Sudan seeks support from Arab League emergency meeting on Darfur crisis
By NADIA ABOU EL-MAGD, Associated Press Writer
CAIRO, Egypt, Aug 08, 2004 (AP) — Human Rights Watch called on Arab League foreign ministers meeting in an emergency session in Cairo Sunday to “stand behind the victims” in the Sudanese region of Darfur, where Arab militias purportedly backed by the government are accused of killing thousands of African villagers, forcing many more to flee, and creating an escalating humanitarian disaster.
The 22-member Arab League, though, rarely criticizes one of its own and has opposed tough international action against Sudan. Sudan’s government, which called for the Cairo meeting, has insisted fellow members of the Arab League stand with it, pointing to the U.S.-led invasion of Iraq that already has angered many Arabs and accusing the West of using Darfur as an excuse to intervene in the region again.
“We are looking for clear decisions from the Arab League to support the efforts aimed at solving the Darfur crisis, keep away a possible foreign intervention and maintain Sudan’s territorial integrity,” Sudanese Foreign Minister Mustafa Osman Ismail said on arrival in Cairo early Sunday.
“We are looking forward to political support from the Arab group to check any attempt to target Sudan or impose sanctions on it,” Ismail said, adding he hoped the league would urge the international community to offer more aid to Sudan.
Human Rights Watch, in a statement Saturday from its Africa division chief Peter Takirambudde, said Sudan was “trying to manipulate opinion in the Arab world to hide the massive crimes it has committed against Sudanese citizens.”
“Allowing the Sudanese government to hide its crimes behind Arab solidarity would be an insult to more than 1 million Muslim victims in Dafur,” Takirambudde said. “The Arab League should stand behind the victims in Darfur and take concrete steps to ensure that civilians are protected from further crimes.”

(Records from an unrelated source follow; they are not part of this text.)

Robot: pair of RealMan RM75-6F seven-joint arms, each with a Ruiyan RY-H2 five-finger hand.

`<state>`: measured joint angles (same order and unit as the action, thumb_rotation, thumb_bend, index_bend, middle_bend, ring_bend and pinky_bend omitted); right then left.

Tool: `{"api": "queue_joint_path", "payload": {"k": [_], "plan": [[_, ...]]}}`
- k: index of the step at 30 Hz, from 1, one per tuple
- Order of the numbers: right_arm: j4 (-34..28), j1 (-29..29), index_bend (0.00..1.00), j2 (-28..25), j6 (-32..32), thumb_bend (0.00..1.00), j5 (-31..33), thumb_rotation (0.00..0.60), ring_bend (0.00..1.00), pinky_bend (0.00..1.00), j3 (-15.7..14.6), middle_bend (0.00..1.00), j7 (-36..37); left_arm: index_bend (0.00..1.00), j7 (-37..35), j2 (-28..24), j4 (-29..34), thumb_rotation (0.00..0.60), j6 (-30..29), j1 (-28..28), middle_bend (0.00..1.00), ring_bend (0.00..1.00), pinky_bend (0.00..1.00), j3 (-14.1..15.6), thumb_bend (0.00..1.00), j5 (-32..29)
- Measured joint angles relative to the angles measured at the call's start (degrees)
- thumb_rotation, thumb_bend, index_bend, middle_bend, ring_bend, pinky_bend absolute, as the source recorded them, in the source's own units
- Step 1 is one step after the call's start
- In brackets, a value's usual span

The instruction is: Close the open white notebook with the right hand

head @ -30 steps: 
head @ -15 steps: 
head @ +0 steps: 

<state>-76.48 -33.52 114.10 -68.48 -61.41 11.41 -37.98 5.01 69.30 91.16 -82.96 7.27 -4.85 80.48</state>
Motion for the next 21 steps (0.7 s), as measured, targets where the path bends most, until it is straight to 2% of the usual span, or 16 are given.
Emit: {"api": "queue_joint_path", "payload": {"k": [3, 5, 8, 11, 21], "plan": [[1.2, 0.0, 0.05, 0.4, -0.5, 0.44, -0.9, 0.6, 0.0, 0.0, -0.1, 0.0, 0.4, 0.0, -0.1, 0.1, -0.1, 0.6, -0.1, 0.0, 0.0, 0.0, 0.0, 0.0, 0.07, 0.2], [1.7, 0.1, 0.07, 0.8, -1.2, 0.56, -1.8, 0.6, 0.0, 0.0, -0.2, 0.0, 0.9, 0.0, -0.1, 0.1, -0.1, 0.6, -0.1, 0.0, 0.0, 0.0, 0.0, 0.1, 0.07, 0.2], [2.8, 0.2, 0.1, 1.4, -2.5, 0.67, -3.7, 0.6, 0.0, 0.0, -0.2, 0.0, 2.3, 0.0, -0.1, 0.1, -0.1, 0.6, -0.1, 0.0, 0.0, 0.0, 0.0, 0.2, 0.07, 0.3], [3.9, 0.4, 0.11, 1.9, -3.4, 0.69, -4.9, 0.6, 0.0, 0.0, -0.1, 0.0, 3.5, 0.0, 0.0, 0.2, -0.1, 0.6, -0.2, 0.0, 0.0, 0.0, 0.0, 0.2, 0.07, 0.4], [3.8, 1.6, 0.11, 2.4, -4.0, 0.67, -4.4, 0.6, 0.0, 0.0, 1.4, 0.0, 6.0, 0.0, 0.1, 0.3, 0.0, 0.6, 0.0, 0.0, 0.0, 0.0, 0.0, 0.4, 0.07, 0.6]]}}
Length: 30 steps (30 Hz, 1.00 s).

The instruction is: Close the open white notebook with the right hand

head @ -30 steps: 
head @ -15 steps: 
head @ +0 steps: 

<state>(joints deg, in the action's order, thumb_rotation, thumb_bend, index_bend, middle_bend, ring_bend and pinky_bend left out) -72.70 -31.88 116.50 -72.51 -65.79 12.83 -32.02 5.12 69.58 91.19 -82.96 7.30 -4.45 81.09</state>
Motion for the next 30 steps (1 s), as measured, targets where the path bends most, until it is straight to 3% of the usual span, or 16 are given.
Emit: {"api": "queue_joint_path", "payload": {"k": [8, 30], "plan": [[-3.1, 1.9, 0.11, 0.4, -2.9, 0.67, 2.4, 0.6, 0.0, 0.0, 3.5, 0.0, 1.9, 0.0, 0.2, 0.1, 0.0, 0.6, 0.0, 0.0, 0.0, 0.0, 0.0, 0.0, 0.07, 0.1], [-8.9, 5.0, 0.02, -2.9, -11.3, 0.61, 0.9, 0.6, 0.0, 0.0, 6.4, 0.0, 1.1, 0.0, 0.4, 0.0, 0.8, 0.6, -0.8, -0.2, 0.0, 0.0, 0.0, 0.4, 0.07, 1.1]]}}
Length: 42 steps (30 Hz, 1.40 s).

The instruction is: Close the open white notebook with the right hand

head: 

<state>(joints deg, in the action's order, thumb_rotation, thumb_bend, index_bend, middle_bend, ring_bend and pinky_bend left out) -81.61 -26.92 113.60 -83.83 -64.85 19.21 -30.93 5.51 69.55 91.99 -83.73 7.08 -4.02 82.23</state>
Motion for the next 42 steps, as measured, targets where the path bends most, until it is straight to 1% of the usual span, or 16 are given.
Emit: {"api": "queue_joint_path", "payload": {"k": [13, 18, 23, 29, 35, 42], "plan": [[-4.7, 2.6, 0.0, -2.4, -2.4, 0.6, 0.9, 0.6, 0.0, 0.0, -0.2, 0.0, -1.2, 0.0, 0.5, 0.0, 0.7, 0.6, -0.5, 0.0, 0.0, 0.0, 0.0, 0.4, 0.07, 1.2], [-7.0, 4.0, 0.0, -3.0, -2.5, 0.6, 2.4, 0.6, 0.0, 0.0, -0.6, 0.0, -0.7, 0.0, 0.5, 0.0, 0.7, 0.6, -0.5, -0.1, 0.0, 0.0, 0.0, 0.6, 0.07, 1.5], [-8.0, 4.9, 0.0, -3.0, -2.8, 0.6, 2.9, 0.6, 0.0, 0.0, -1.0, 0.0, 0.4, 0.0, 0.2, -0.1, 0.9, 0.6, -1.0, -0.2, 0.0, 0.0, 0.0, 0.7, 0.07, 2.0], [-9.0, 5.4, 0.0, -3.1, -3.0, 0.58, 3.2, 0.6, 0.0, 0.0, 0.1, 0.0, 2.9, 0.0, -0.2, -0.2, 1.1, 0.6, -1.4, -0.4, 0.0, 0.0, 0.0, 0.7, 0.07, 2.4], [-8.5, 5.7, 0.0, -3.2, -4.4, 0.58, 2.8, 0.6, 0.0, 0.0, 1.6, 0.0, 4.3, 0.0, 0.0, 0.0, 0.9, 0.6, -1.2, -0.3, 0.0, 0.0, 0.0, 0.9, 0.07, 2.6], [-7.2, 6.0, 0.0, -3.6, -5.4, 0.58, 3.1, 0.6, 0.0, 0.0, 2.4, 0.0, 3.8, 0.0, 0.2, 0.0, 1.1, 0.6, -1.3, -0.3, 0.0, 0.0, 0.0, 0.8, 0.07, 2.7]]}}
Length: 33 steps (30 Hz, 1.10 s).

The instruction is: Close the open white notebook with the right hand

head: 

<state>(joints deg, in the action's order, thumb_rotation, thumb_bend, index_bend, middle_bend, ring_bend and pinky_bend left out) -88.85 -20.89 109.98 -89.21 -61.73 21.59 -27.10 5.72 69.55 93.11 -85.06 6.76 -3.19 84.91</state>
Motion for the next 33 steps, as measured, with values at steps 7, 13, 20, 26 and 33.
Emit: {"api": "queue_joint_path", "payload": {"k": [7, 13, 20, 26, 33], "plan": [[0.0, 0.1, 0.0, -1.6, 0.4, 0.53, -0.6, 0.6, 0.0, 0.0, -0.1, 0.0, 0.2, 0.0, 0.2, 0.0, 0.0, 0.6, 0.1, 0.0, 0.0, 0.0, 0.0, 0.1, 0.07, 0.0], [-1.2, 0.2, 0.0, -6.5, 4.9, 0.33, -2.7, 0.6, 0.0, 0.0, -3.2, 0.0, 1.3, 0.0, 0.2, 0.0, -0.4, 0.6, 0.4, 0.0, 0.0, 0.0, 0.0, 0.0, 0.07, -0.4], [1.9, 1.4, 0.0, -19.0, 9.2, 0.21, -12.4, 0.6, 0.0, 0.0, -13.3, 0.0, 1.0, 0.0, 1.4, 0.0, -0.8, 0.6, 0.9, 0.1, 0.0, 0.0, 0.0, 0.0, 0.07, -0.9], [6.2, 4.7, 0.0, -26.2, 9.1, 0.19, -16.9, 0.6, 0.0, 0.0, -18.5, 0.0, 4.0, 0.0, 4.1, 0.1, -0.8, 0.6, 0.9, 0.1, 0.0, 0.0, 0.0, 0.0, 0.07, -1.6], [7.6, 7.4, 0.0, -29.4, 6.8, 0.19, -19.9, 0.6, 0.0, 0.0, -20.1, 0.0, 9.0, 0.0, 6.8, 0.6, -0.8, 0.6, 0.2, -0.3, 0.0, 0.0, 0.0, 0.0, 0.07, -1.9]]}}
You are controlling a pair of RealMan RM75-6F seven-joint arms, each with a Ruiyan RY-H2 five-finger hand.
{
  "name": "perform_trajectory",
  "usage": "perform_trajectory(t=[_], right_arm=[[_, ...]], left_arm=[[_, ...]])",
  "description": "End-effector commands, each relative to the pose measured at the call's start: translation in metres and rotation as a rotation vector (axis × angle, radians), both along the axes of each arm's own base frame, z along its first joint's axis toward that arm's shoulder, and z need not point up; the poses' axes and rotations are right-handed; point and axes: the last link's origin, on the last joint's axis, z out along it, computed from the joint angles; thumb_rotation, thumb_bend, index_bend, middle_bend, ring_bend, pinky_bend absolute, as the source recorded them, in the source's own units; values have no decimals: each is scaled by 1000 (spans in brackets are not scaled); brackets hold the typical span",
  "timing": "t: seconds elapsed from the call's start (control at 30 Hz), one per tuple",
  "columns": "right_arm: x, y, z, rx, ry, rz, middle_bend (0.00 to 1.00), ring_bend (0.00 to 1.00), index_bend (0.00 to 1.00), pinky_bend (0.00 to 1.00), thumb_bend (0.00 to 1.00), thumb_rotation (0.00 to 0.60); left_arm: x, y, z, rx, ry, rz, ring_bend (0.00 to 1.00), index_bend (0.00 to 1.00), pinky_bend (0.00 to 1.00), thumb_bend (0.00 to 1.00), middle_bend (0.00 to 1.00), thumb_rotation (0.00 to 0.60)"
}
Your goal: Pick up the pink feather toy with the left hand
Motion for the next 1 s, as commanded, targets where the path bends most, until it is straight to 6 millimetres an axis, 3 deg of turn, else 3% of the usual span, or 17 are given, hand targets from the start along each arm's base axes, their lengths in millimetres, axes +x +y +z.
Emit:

The Arab League opposes sanctions against Sudan, as does Arab opinion-leader Egypt, which takes a special interest in neighboring Sudan and has called for Khartoum to be given more time to resolve the crisis on its own.
An Arab League fact-finding team that visited Darfur in May concluded that alliances between Arab militia and the Sudanese government troops led to “the militia committing violations of human rights.” The team called for an independent investigation, but its findings and recommendations were not widely circulated.
The United States pushed for a recent U.N. resolution that indirectly threatens sanctions against the Sudanese government if it doesn’t rein in Arab militias known as Janjaweed accused of killing thousands in Darfur.
The U.S. Congress and some humanitarian groups have accused Sudan of genocide in Darfur. In a human rights report last week, Asma Jahangir, the U.N. investigator on executions, blamed the Sudanese government for atrocities against its civilians in Darfur. Jahangir said there was “overwhelming evidence” killings in Darfur were carried out “in a coordinated manner by the armed forces of the government and government-backed militias.”
Ethnic African villagers who subsist on farming have long clashed over scarce resources with ethnic Arab herders in Darfur, a neglected region of western Sudan. African groups declared a rebellion in February 2003 over what they regard as unjust treatment by the government. The government is accused of using the Janjaweed to put down the rebellion.
The Darfur violence is unrelated to a longer-standing rebellion in southern Sudan that the Sudanese government also has portrayed as an attempt by outsiders to dismember an Arab country.
The Arab-dominated Sudanese government denies it backs the Janjaweed and says it needs more time and help to carry out agreements with the United Nations and the African Union to disarm rebel groups and improve the humanitarian situation in Darfur.
At the United Nations Friday, U.N. spokesman Fred Eckhard said Ismail and Jan Pronk , U.N. special representative in Khartoum, will sign on Monday a new agreement that requires the government to create safe areas for civilians in Darfur within 30 days.
Asked upon arrival in Cairo about reports that Sudan has agreed to share power with the Darfur rebels, Ismail said a political solution was possible on the same principles of preliminary power and wealth sharing agreements signed with the Sudanese southern rebels.